Location
- Country: Canada
- Province: Quebec
- Region: Bas-Saint-Laurent
- MRC: Kamouraska Regional County Municipality

Physical characteristics
- Source: Agricultural streams
- • location: Notre-Dame-du-Portage
- • coordinates: 47°43′37″N 69°37′27″W﻿ / ﻿47.726835°N 69.624057°W
- • elevation: 108 metres (354 ft)
- Mouth: St. Lawrence River
- • location: Saint-André-de-Kamouraska
- • coordinates: 47°43′21″N 69°40′35″W﻿ / ﻿47.7225°N 69.67639°W
- • elevation: 3 metres (9.8 ft)

Basin features
- Progression: Kamouraska River, St. Lawrence River
- • left: (upstream)
- • right: (upstream)

= Rivière des Caps =

River in MRC Kamouraska in Quebec (Canada)
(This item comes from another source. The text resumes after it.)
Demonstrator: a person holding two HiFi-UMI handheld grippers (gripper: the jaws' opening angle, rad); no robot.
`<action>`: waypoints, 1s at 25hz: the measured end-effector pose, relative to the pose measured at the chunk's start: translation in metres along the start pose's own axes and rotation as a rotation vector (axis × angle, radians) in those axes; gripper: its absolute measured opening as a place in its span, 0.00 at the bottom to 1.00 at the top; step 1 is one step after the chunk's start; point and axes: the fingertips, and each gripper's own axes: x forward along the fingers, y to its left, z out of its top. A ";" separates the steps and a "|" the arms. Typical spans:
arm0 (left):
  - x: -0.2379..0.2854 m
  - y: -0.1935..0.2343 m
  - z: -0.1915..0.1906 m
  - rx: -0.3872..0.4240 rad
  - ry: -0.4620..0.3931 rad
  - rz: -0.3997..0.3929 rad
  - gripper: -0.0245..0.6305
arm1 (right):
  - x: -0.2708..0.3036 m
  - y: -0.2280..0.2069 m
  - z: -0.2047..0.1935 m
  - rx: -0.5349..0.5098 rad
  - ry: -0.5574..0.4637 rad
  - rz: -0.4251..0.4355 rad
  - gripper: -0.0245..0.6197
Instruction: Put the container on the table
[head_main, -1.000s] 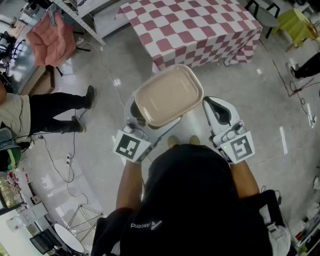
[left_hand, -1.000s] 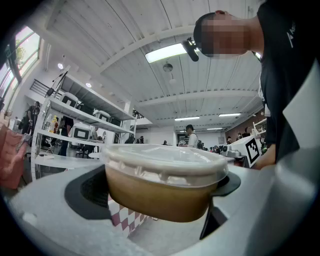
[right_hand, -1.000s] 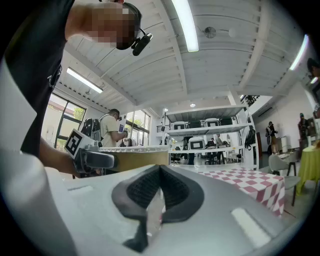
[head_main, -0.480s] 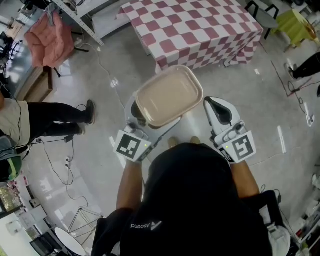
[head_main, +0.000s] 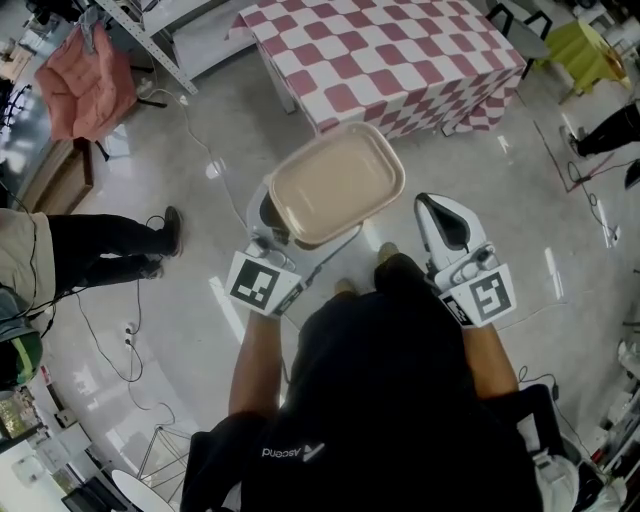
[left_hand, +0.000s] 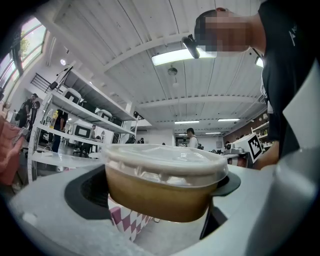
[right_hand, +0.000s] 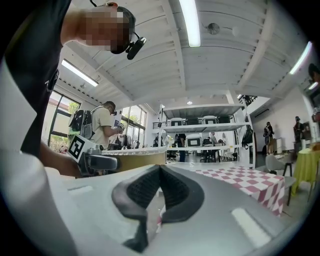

The rivière des Caps (in English: Capes River) is a tributary of the southern coast of the St. Lawrence River where it flows in front of the Les Pèlerins islands, in Saint-André-de-Kamouraska. This river flows in the municipalities of Notre-Dame-du-Portage, Saint-Alexandre-de-Kamouraska and Saint-André-de-Kamouraska, in the Kamouraska Regional County Municipality, in the administrative region of Bas-Saint-Laurent, in province of Quebec, in Canada.

== Toponymy ==
According to the Commission de toponymie du Québec, the toponym "rivière des Caps" appears in a volume dated 1787. This toponym is linked to the rocky cape located on the east side of its confluence. This rocky cape and the Grosse Montagne (located near the confluence of the Fouquette River) were once used as landmarks in the sector for visual navigation.

The toponym “rivière des Caps” was formalized on December 5, 1968, by the Commission de toponymie du Québec.